JAKARTA, Indonesia (Reuters) — OPEC president Purnomo Yusgiantoro said Wednesday he had urged the United States to use its strategic petroleum reserves (SPR) to bring down oil prices.
“We had communication with them (the U.S.). I asked them to use their reserves,” Purnomo, also Indonesia’s oil minister, told reporters.
He did not say what Washington’s response was. The Bush administration has consistently rebuffed calls to use the reserves — set up by Congress after the 1970s Arab oil embargo as a counterweight to OPEC’s market power — to lower prices, saying that only a severe disruption in supply would warrant a release.
Oil prices have soared around 70 percent to over $50 a barrel this year on unexpectedly strong demand growth that has pushed global production to its limit, leaving the Organisation of the Petroleum Exporting Countries little spare capacity to cool prices.
Purnomo has asked non-OPEC producers to increase production, although they typically pump at full capacity anyway, but the request to Washington is unusual as the cartel usually regards government stockpiles as a threat to its own market control.
“The OPEC president has the mandate to make unilateral approaches on behalf of the whole organization,” said an OPEC official.
“He has already called on all producers to raise output, so it’s not really a departure from that policy. It is an irony though.” Many OPEC members now say that prices are beyond their control and worry that sustained higher costs could eat into future demand growth by spurring use of alternative fuels.
The last major release of the SPR, which currently holds 670 million barrels of crude or around 65 days worth of U.S. imports, was in 2000 and helped bring an end to a rally that saw prices bound from $10 to nearly $38 in just 20 months.
This autumn Washington has loaned 5.4 million barrels of sweet crude oil from the emergency stockpile to five refiners to offset supplies disrupted by Hurricane Ivan in mid-September. More than 400,000 barrels per day (bpd) of Gulf of Mexico production remains out of commission due to the hurricane.
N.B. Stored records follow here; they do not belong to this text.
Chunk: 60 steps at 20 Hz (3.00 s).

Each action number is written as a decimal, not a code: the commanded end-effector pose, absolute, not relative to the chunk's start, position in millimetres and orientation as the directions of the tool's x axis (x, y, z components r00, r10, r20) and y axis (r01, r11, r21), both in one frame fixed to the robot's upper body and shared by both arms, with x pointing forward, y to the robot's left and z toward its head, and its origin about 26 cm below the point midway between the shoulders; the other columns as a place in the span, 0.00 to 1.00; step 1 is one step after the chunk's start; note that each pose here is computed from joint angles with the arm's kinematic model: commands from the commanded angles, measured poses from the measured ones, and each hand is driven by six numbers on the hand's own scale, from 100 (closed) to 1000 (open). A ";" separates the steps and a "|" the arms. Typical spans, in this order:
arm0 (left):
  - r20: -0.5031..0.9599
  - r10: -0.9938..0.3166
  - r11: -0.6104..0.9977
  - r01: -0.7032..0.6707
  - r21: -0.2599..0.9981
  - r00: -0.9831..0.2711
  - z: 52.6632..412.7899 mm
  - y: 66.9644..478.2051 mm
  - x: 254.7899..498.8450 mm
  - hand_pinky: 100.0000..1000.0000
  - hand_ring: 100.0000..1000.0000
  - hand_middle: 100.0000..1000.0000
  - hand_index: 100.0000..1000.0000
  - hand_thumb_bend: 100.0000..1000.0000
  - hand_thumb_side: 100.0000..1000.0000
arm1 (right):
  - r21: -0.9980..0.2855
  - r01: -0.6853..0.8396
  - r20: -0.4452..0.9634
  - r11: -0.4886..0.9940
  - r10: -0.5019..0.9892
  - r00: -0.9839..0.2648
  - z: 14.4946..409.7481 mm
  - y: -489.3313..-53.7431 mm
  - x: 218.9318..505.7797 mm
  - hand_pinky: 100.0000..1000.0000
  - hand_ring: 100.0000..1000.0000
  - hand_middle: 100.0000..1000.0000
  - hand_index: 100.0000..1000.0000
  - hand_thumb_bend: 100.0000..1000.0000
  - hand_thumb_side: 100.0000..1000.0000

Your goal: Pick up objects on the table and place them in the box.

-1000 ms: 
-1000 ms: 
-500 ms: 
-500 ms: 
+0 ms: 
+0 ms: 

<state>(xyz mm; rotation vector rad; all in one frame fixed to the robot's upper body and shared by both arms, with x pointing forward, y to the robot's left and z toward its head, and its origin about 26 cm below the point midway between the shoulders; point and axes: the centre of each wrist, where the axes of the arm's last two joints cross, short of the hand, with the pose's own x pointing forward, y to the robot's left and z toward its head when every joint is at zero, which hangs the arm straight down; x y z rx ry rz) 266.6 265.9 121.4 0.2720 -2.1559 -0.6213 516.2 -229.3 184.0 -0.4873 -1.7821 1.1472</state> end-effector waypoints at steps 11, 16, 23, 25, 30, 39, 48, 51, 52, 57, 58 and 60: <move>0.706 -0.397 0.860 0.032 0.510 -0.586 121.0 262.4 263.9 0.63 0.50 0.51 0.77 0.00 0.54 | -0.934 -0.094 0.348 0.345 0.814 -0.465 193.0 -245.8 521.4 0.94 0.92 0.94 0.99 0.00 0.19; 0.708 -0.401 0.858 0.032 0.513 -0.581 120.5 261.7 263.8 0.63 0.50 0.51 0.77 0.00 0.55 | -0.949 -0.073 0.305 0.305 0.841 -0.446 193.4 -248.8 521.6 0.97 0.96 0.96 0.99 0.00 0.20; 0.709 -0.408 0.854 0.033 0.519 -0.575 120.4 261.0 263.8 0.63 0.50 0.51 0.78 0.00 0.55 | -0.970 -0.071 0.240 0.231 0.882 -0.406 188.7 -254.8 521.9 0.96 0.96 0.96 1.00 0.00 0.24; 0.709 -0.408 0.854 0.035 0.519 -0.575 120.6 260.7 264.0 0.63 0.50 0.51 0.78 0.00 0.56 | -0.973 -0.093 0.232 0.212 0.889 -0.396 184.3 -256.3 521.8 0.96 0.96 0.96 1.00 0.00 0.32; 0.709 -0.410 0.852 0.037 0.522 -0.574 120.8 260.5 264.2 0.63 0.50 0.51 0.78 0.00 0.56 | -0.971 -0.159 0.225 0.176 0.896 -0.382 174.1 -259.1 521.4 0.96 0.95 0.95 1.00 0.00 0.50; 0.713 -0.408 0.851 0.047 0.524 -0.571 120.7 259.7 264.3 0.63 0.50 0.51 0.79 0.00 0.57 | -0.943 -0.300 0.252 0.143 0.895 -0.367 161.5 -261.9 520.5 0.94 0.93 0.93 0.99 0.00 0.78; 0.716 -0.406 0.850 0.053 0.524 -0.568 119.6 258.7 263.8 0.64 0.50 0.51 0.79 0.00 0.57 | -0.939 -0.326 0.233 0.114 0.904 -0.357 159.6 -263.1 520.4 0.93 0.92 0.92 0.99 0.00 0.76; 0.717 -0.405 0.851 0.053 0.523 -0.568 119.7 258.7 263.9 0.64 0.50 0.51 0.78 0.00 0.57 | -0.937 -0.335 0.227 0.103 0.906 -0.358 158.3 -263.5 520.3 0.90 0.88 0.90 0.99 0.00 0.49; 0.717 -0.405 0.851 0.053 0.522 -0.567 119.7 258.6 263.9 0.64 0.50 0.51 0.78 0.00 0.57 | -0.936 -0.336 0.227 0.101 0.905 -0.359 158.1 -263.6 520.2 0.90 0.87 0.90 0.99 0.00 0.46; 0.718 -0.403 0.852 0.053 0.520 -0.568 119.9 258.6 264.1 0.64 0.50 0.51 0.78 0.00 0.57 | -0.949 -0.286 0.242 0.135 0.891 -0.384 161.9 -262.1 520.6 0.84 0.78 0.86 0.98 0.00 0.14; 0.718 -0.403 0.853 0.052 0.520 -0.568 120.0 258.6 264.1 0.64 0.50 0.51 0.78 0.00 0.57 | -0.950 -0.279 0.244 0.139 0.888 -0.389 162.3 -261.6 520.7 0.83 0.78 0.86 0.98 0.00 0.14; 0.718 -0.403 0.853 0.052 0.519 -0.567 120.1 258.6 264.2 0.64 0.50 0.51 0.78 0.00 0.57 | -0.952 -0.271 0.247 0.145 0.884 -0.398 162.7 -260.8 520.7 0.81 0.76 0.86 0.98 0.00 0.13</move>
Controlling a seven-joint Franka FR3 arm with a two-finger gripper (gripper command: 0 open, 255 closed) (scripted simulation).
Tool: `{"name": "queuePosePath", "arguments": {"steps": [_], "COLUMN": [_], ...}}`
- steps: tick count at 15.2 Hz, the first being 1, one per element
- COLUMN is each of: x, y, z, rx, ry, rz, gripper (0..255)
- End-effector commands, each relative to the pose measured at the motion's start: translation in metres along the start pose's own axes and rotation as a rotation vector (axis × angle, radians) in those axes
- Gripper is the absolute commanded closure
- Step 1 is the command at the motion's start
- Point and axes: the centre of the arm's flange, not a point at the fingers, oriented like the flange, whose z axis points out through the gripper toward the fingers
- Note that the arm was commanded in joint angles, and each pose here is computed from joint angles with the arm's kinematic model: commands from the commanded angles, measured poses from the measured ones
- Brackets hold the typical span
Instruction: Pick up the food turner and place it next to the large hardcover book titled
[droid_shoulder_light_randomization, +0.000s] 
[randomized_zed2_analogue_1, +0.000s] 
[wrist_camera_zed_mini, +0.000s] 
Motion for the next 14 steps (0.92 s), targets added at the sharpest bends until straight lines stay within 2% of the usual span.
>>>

Despite record-high price, the Bush administration has pressed ahead with plans to gradually fill the underground salt caverns that hold the reserve to capacity, with plans to add 22 million barrels through next April.
The International Energy Agency (IEA) said on Tuesday the U.S. did not need to suspend crude oil shipments to its SPR to put more winter heating fuel on the market, because refineries have plenty of oil already.
“As far as I know the shipments (to) the reserves are crude, and the market now does not need additional crude,” IEA Executive Director Claude Mandil told reporters.